Bisnis.com, JAKARTA– Dua badan usaha milik negara dipastikan akan merevaluasi asetnya tahun ini dan memanfaatkan diskon tarif pajak penghasilan (PPh) final 5%.
Dirjen Pajak Sigit Priadi Pramudito menyatakan PT Perusahaan Listrik Negara (Persero) dan PT. Kereta Api Indonesia (Persero) memang sudah dari awal meminta pengurangan tarif PPh final pada selisih lebih atas penilaian kembali (revaluasi) aktiva tetap dari besaran yang berlaku saat ini 10%.
“Kita belum tahu (potensi keseluruahan dari kebijakan diskon tarif ini). Namun dari hitung-hitungan yang sudah ada itu PLN Rp1,7 triliun, KAI hampir Rp0,5 triliunan. PLN dan KAI dari awal minta pengurangan,” tuturnya.
Menurutnya, kebijakan yang hanya berlaku hingga akhir tahun ini menjadi kesempatan bagi BUMN maupun perusahaan swasta merevaluasi asetnya. Pasalnya, tarif PPh final 10% yang berlaku hingga saat ini dinilai terlalu besar sehingga perusahaan enggan melakukannya.
Dari pengalamannya selama menjabat di Kantor Wilayah Pajak Wajib Pajak Besar (large tax office/LTO), hanya satu BUMN di sektor pupuk yang berani melakukan revaluasi aktiva tetap.

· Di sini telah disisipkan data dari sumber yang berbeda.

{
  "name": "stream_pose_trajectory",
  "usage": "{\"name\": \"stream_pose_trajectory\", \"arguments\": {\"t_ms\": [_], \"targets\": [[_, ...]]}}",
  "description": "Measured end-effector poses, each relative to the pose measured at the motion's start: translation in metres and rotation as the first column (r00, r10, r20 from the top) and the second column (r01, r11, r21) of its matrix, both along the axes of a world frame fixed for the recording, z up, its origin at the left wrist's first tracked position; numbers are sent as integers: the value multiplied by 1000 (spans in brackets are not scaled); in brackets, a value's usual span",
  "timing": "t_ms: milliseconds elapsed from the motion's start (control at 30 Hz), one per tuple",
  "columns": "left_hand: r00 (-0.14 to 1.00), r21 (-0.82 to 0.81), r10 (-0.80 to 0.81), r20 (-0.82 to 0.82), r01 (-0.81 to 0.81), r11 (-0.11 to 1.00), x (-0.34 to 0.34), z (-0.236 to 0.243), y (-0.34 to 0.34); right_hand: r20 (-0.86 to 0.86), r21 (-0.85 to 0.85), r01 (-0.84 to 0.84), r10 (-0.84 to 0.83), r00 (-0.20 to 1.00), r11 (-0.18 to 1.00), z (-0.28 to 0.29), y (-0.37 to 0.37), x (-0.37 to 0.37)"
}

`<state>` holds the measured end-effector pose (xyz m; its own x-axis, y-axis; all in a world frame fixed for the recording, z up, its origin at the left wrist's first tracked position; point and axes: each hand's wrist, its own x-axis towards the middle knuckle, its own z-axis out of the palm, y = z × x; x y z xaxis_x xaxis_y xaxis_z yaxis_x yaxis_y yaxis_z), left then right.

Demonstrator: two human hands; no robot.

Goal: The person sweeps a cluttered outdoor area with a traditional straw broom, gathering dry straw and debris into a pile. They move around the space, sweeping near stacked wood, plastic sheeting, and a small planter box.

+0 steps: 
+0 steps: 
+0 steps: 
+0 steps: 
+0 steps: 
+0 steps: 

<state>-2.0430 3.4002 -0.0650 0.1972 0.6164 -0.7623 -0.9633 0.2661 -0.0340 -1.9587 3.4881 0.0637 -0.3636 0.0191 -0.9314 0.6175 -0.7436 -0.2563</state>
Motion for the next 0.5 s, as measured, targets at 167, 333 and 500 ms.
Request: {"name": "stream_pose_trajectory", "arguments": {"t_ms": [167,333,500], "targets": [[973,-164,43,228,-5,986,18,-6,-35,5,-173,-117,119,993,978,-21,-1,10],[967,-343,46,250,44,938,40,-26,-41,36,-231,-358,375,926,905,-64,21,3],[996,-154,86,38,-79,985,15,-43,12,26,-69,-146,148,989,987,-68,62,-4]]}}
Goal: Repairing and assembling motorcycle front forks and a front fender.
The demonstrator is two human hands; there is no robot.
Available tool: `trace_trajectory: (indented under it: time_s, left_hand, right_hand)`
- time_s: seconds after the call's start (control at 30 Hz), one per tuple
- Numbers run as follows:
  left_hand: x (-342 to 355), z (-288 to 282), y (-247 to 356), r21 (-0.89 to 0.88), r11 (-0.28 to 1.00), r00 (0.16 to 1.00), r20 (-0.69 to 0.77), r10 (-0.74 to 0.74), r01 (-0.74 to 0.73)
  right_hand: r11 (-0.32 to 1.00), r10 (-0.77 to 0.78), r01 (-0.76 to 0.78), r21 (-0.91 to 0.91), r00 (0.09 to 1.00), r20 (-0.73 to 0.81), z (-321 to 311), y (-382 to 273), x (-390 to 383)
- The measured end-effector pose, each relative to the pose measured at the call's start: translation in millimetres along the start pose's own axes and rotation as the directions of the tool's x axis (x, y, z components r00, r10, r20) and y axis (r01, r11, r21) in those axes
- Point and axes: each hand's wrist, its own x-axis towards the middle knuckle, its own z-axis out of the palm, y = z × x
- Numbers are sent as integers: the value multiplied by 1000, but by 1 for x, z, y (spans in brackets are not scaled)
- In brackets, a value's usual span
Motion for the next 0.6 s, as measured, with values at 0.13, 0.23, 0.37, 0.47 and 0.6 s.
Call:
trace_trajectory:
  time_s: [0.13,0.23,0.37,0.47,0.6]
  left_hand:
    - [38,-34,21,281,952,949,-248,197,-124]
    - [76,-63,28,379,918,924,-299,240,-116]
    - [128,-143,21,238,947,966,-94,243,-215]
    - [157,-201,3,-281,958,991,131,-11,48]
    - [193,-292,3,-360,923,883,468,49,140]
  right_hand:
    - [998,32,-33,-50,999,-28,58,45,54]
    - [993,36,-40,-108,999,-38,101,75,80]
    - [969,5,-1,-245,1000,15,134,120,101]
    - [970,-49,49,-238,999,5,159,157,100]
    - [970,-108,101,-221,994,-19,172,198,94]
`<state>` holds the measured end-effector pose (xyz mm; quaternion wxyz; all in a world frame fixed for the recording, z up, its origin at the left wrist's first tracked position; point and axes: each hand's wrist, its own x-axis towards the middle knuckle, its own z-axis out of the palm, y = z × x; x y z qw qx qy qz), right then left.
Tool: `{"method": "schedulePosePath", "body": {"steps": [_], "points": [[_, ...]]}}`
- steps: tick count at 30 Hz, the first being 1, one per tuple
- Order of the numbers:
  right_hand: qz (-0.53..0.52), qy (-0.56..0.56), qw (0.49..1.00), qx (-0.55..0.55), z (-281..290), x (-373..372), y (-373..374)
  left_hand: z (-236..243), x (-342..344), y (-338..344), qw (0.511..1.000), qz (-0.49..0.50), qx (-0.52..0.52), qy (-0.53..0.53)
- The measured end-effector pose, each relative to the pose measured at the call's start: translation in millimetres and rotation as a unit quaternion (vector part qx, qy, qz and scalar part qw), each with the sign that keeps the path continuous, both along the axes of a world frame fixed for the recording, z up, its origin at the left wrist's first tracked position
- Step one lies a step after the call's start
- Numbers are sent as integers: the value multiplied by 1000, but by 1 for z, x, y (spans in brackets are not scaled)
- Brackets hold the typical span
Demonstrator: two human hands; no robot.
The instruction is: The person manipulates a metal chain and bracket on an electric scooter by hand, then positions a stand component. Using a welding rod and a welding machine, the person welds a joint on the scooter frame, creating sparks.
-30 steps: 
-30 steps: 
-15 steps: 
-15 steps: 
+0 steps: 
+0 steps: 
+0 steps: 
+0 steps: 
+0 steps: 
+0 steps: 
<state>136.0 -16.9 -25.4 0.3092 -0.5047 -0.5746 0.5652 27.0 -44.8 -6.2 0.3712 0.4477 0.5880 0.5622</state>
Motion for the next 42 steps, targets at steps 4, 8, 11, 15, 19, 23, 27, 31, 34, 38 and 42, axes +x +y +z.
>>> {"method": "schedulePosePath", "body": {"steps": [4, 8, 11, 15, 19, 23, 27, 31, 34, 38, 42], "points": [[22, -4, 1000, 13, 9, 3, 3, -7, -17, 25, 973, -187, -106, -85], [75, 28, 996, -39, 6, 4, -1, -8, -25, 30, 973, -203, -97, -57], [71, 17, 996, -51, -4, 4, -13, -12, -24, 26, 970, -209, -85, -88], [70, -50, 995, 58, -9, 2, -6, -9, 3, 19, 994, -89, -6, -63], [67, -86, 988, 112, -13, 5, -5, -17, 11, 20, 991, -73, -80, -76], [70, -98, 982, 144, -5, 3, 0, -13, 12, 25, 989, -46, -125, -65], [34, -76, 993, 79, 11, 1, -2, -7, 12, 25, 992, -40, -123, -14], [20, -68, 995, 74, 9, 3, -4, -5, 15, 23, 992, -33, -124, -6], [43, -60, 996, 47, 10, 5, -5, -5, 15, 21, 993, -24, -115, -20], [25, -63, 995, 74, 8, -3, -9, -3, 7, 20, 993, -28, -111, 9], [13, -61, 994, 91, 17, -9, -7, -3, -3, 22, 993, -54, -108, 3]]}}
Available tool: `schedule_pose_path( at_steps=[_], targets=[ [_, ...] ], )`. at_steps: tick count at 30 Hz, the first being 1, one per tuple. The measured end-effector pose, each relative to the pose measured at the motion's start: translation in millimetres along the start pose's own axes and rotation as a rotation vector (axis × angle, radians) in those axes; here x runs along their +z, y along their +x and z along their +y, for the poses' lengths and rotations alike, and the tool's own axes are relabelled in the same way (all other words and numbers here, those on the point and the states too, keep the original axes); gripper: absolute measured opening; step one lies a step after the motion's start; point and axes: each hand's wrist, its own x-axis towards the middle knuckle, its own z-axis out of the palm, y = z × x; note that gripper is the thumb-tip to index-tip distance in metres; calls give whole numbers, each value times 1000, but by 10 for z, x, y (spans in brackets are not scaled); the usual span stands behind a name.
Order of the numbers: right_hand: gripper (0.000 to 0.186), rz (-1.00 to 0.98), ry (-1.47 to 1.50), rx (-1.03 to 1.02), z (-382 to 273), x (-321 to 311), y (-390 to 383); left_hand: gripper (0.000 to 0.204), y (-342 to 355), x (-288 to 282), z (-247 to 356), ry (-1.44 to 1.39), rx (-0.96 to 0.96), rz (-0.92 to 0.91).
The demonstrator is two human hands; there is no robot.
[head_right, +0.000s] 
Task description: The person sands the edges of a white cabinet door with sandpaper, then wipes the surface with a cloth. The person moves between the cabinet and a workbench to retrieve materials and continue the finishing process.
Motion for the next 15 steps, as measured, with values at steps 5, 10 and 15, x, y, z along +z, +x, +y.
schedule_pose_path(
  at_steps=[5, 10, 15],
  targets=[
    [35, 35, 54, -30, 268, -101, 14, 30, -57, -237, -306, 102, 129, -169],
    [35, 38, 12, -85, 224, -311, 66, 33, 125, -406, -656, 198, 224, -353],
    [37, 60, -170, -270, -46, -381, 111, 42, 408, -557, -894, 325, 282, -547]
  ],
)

Padahal, sambungnya, penilaian kembali aktiva tetap sangat dibutuhkan untuk menyesuaikan dengan harga aset terkini.
Dalam pasal 5 Peraturan Menteri Keuangan No. 79/PMK.03/2008 tentang Penilaian Kembali Aktiva Tetap Perusahaan Untuk Tujuan Perpajakan diamanatkan revaluasi aktiva tetap perusahaan dilakukan terhadap seluruh aktiva tetap berwujud, termasuk tanah yang berstatus hak milik atau hak guna bangunan.
Revaluasi juga dilakukan pada aktiva tetap selain berwujud tanah yang terletak atau berada di Indonesia, dimiliki, dan dipergunakan untuk mendapatkan, menagih, dan memelihara penghasilan yang merupakan objek pajak.
Revaluasi aktiva tetap perusahaan harus dilakukan berdasarkan nilai pasar atau nilai wajar aktiva tetap tersebut yang berlaku pada saat penilaian kembali aktiva tetap, ditetapkan oleh perusahaan jasa penilai atau ahli penilai yang memperoleh izin dari Pemerintah.
Sigit berujar langkah kebijakan yang akan diterbitkan dalam Peraturan Menteri Keuangan ini menjadi salah satu instrumen otoritas untuk menggenjot penerimaan pajak. Pasalnya, sekitar 3,5 bulan hingga akhir tahun, otoritas pajak harus mengumpulkan sekitar Rp521,3 triliun di pos pajak nonmigas.
Dari jumlah tersebut, sekitar Rp290,6 triliun diperkirakan akan dikumpulkan dari langkah atau kegiatan rutin Ditjen Pajak (DJP). Sisanya, yakni Rp230 triliun menjadi upayaextra effort. Extra effort itu meliputi imbauan Rp118,6 triliun, ekstensifikasi Rp20 triliun, pemerintah dan penagihan Rp29,1 triliun, penyidikan Rp1 triliun, dan WP Besar Rp62 triliun.